Exercise objective. In the answer, every entry must appear exactly as given.

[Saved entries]
* * * *
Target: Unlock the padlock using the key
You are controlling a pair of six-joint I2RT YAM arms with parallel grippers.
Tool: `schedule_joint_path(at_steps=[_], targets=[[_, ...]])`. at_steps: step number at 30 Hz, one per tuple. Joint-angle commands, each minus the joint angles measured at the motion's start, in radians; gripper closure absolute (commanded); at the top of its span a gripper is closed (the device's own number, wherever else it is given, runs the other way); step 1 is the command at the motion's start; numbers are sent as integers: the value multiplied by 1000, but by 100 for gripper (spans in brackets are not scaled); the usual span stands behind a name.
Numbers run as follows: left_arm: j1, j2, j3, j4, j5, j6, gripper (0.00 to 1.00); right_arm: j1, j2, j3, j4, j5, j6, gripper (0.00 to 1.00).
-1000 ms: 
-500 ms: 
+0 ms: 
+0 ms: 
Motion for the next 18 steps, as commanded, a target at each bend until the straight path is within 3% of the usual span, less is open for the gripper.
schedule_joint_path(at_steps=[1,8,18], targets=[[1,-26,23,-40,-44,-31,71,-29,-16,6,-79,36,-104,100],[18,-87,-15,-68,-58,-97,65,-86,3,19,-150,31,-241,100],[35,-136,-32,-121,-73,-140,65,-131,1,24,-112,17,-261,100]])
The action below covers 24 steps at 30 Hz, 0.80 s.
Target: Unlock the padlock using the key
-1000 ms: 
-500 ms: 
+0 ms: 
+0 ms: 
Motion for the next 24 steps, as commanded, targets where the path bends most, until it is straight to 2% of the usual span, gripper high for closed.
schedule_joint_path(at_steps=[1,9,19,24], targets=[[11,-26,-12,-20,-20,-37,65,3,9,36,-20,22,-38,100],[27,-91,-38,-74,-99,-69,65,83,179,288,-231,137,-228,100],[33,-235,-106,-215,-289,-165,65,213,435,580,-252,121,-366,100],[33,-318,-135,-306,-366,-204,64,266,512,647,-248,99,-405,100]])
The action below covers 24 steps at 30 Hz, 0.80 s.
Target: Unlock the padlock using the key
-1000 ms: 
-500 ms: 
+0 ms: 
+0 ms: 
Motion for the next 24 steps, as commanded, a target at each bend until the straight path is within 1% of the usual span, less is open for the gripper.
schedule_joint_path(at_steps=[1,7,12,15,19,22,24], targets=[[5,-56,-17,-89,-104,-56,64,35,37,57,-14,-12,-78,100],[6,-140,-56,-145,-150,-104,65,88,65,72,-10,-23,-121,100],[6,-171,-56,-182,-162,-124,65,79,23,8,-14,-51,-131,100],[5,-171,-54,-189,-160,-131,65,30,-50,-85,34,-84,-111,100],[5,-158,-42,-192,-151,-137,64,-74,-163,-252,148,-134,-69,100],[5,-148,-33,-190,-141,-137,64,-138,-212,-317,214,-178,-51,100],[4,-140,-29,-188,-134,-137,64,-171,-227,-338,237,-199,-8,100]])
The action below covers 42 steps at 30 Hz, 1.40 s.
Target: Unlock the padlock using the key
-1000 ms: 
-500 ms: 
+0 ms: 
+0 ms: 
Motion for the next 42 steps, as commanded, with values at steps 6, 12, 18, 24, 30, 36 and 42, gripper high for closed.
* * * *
Worked solution.
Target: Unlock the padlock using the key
You are controlling a pair of six-joint I2RT YAM arms with parallel grippers.
Tool: `schedule_joint_path(at_steps=[_], targets=[[_, ...]])`. at_steps: step number at 30 Hz, one per tuple. Joint-angle commands, each minus the joint angles measured at the motion's start, in radians; gripper closure absolute (commanded); at the top of its span a gripper is closed (the device's own number, wherever else it is given, runs the other way); step 1 is the command at the motion's start; numbers are sent as integers: the value multiplied by 1000, but by 100 for gripper (spans in brackets are not scaled); the usual span stands behind a name.
Numbers run as follows: left_arm: j1, j2, j3, j4, j5, j6, gripper (0.00 to 1.00); right_arm: j1, j2, j3, j4, j5, j6, gripper (0.00 to 1.00).
-1000 ms: 
-500 ms: 
+0 ms: 
+0 ms: 
Motion for the next 18 steps, as commanded, a target at each bend until the straight path is within 3% of the usual span, less is open for the gripper.
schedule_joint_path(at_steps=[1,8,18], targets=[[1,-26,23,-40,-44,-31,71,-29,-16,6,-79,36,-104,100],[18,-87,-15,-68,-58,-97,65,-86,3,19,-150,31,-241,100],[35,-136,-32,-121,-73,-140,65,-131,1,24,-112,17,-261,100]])
The action below covers 24 steps at 30 Hz, 0.80 s.
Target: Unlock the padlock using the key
-1000 ms: 
-500 ms: 
+0 ms: 
+0 ms: 
Motion for the next 24 steps, as commanded, targets where the path bends most, until it is straight to 2% of the usual span, gripper high for closed.
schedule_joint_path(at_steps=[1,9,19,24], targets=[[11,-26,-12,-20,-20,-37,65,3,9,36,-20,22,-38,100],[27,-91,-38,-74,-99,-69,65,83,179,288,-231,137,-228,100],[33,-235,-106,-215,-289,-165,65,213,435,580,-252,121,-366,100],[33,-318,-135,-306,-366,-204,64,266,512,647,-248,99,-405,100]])
The action below covers 24 steps at 30 Hz, 0.80 s.
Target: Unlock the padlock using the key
-1000 ms: 
-500 ms: 
+0 ms: 
+0 ms: 
Motion for the next 24 steps, as commanded, a target at each bend until the straight path is within 1% of the usual span, less is open for the gripper.
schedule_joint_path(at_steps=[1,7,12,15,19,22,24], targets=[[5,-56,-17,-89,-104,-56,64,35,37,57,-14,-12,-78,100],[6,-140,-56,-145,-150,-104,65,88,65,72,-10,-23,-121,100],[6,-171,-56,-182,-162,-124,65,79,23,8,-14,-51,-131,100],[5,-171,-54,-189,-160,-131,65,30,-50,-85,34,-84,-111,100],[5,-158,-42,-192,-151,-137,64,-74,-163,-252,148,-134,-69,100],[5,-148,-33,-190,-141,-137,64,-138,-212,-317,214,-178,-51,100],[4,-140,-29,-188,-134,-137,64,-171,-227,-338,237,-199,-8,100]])
The action below covers 42 steps at 30 Hz, 1.40 s.
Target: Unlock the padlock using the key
-1000 ms: 
-500 ms: 
+0 ms: 
+0 ms: 
Motion for the next 42 steps, as commanded, with values at steps 6, 12, 18, 24, 30, 36 and 42, gripper high for closed.

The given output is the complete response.